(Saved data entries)
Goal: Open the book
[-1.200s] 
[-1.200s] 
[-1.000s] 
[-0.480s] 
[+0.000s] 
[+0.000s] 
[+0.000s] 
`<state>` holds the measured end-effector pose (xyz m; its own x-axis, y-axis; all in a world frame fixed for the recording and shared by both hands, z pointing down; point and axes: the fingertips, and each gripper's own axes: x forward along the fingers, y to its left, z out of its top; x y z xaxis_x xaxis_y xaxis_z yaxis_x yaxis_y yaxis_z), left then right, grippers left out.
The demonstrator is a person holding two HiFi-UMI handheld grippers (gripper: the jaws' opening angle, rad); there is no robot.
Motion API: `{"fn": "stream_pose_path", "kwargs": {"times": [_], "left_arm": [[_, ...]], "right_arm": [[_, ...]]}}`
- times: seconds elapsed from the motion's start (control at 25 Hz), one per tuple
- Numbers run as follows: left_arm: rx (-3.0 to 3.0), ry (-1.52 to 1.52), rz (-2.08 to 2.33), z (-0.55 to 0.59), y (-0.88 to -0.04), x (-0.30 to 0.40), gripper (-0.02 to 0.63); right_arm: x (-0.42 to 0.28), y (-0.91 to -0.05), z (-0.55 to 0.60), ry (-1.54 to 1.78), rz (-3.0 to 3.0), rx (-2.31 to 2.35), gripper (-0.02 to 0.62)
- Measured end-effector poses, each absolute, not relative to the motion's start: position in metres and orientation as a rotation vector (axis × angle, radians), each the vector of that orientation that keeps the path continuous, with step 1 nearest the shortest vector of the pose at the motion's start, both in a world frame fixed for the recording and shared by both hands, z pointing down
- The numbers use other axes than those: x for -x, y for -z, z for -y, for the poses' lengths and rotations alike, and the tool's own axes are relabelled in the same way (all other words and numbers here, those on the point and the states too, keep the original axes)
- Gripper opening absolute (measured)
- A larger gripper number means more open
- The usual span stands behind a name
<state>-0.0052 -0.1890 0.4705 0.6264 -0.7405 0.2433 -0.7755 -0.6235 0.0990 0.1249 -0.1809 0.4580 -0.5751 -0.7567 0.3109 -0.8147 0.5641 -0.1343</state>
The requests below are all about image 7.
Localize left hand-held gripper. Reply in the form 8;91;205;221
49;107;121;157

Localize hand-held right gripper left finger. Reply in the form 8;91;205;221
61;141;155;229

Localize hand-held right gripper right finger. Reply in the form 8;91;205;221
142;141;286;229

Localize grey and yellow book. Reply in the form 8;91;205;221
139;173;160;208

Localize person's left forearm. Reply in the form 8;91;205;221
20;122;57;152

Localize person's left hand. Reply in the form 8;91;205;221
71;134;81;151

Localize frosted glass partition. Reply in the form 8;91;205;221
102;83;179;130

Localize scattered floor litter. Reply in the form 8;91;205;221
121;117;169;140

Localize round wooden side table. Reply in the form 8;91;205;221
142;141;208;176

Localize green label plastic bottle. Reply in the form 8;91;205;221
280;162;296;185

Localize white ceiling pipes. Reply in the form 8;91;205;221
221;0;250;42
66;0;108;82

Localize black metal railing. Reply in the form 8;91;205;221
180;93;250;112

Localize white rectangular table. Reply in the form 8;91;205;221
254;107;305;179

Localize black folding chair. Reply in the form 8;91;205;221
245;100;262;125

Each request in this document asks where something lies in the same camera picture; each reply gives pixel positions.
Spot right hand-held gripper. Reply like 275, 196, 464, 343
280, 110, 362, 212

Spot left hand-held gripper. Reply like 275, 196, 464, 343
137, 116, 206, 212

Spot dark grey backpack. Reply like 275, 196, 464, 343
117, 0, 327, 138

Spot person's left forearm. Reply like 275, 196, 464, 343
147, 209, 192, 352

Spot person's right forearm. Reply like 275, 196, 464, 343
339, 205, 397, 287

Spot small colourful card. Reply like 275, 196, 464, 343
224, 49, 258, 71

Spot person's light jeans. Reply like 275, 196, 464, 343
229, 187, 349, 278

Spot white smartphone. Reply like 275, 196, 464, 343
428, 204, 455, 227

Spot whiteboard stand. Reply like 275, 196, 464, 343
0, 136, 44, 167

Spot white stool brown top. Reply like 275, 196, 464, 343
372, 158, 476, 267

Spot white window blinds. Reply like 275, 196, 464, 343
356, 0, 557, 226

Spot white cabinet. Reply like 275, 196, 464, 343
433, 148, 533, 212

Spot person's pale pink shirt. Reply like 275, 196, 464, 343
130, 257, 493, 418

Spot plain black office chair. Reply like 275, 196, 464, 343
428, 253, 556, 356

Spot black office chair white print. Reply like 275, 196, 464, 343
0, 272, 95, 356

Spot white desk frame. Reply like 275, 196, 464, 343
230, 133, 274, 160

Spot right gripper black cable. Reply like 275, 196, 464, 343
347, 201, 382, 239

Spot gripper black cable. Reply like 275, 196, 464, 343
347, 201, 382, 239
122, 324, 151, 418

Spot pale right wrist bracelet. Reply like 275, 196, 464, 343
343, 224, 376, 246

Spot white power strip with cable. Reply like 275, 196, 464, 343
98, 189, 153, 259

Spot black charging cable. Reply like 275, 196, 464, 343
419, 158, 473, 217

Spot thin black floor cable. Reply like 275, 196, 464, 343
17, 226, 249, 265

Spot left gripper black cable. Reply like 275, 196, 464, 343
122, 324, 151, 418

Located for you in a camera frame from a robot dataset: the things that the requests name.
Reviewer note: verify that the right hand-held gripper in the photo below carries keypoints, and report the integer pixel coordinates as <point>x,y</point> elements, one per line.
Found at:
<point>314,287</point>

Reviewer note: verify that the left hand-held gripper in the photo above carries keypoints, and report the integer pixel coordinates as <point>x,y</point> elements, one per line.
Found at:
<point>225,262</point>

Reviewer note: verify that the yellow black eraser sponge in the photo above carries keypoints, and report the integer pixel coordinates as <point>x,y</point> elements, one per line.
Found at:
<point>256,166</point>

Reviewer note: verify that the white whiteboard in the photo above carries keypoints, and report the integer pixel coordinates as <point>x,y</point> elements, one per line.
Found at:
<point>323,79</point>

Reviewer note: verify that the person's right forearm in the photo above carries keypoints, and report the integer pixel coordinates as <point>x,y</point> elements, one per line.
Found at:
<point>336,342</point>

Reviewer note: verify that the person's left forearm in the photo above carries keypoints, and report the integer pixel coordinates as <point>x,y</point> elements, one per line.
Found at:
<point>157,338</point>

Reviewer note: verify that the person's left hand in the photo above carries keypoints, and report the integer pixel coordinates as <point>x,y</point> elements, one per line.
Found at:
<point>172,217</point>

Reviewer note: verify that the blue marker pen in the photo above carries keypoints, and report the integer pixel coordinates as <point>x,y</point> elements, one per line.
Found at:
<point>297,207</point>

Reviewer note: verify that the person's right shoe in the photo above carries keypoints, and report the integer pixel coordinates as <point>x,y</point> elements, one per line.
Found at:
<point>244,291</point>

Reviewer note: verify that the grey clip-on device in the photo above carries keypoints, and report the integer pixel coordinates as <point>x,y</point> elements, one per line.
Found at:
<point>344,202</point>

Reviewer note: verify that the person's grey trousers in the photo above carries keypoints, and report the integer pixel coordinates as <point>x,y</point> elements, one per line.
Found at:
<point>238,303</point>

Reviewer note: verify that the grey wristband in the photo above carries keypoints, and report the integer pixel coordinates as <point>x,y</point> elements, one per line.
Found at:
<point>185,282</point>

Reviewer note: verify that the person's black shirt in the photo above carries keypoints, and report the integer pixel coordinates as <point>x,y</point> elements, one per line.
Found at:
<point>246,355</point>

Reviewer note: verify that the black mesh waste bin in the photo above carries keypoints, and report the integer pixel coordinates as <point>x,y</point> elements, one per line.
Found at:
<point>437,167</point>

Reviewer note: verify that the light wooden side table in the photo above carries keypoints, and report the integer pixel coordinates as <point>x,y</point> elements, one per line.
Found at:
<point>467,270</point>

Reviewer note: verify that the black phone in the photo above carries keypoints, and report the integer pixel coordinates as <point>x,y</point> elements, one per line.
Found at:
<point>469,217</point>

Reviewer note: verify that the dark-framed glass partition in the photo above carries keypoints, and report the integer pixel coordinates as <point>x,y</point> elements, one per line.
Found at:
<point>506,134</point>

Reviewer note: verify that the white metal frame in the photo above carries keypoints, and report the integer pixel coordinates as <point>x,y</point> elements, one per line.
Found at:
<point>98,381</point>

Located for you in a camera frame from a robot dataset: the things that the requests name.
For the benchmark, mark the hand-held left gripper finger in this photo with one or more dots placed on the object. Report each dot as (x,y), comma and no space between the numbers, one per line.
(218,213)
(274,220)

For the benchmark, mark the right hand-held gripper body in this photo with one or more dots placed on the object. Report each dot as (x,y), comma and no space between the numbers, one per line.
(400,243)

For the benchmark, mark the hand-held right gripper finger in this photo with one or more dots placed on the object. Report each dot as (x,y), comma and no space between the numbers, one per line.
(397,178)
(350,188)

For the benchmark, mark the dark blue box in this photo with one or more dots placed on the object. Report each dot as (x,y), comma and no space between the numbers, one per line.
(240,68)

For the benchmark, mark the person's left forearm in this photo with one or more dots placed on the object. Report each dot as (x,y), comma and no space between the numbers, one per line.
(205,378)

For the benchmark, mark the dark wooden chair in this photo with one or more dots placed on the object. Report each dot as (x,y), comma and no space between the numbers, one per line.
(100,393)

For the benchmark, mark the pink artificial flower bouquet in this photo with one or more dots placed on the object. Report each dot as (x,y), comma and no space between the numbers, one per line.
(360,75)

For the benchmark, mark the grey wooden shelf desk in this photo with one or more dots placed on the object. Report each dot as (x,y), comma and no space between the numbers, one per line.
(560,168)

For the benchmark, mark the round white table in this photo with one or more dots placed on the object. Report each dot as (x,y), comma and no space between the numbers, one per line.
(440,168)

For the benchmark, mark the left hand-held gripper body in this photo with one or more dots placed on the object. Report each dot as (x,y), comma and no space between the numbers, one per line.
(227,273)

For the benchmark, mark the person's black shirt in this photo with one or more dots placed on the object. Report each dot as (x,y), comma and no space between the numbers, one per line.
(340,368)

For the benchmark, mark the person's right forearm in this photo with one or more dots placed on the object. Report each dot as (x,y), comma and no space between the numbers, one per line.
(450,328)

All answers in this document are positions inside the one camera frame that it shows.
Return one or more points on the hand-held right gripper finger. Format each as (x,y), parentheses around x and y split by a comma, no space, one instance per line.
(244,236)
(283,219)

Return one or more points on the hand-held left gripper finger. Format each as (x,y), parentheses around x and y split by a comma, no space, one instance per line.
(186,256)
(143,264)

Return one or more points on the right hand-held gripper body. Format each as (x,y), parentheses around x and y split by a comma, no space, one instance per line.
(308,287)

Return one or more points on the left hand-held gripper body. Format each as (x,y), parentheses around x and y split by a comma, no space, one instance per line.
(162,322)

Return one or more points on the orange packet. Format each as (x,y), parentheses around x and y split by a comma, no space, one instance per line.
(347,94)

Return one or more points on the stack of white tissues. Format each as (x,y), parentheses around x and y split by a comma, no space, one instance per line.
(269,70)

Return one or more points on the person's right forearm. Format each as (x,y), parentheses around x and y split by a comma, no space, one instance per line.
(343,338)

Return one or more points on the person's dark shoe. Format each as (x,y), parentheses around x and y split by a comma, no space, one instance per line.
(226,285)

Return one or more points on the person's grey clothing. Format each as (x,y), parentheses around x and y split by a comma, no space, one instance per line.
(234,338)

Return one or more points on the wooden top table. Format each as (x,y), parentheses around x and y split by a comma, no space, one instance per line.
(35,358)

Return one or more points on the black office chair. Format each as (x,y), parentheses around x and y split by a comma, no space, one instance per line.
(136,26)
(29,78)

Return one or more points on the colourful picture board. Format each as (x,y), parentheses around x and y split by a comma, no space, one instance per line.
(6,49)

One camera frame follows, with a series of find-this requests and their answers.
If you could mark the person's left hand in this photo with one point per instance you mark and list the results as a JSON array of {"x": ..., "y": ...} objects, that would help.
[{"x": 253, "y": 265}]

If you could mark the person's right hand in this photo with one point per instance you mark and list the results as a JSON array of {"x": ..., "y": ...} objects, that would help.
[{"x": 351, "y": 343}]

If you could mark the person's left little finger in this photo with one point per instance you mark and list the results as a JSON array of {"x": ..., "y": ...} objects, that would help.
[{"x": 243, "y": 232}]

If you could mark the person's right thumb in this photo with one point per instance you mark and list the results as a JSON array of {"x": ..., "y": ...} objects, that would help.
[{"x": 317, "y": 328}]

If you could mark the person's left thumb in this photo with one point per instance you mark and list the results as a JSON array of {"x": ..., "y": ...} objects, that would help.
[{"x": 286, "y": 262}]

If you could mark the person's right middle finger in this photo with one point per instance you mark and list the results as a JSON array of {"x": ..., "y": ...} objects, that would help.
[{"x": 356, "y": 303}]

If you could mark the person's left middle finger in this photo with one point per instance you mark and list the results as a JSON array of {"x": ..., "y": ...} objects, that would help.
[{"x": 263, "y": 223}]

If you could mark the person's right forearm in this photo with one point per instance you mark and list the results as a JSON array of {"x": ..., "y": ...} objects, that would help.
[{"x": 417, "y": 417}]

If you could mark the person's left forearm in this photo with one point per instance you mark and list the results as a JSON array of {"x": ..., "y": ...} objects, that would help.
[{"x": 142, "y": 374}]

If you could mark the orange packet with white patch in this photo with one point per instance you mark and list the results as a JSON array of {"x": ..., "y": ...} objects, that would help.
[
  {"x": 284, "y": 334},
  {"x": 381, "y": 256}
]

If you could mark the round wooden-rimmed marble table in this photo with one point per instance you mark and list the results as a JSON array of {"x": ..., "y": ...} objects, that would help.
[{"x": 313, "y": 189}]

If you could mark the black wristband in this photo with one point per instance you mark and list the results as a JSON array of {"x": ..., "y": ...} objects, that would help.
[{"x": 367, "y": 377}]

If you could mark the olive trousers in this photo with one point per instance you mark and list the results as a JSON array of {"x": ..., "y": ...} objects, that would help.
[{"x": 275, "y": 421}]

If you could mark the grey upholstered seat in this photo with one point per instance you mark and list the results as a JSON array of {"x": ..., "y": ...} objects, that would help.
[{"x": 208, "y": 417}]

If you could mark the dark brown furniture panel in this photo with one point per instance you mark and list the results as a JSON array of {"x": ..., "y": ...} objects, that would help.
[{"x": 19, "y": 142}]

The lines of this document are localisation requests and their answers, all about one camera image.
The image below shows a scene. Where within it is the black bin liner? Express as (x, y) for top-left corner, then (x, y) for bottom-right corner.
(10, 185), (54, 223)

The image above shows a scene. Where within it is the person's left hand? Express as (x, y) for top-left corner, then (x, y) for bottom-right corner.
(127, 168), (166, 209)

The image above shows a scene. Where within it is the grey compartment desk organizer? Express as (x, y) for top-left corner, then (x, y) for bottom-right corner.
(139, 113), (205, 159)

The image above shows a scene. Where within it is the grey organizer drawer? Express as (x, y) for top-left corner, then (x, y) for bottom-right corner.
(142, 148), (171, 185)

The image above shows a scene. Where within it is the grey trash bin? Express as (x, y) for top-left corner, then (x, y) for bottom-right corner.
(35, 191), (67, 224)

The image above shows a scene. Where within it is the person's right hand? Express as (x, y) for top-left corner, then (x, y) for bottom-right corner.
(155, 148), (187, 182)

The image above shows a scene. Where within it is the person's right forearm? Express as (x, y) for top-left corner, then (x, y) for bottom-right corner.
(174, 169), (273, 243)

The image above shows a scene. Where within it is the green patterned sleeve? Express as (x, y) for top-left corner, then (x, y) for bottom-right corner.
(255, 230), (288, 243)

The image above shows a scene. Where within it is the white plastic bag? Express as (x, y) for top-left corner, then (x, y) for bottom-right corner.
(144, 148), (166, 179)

**WHAT IS EXPECTED:**
Look back at the entries above and repeat, unchanged, every line from the line holding "Reviewer note: verify that the person's right forearm" through the line holding "<point>172,217</point>".

**SOLVED PROBLEM:**
Reviewer note: verify that the person's right forearm in the photo above carries keypoints, and report the integer pixel coordinates as <point>x,y</point> elements, one per line.
Found at:
<point>336,342</point>

Reviewer note: verify that the person's left forearm in the photo above carries keypoints, and report the integer pixel coordinates as <point>x,y</point> elements, one per line.
Found at:
<point>157,338</point>

Reviewer note: verify that the person's left hand in the photo above carries keypoints, and report the integer pixel coordinates as <point>x,y</point> elements, one per line.
Found at:
<point>172,217</point>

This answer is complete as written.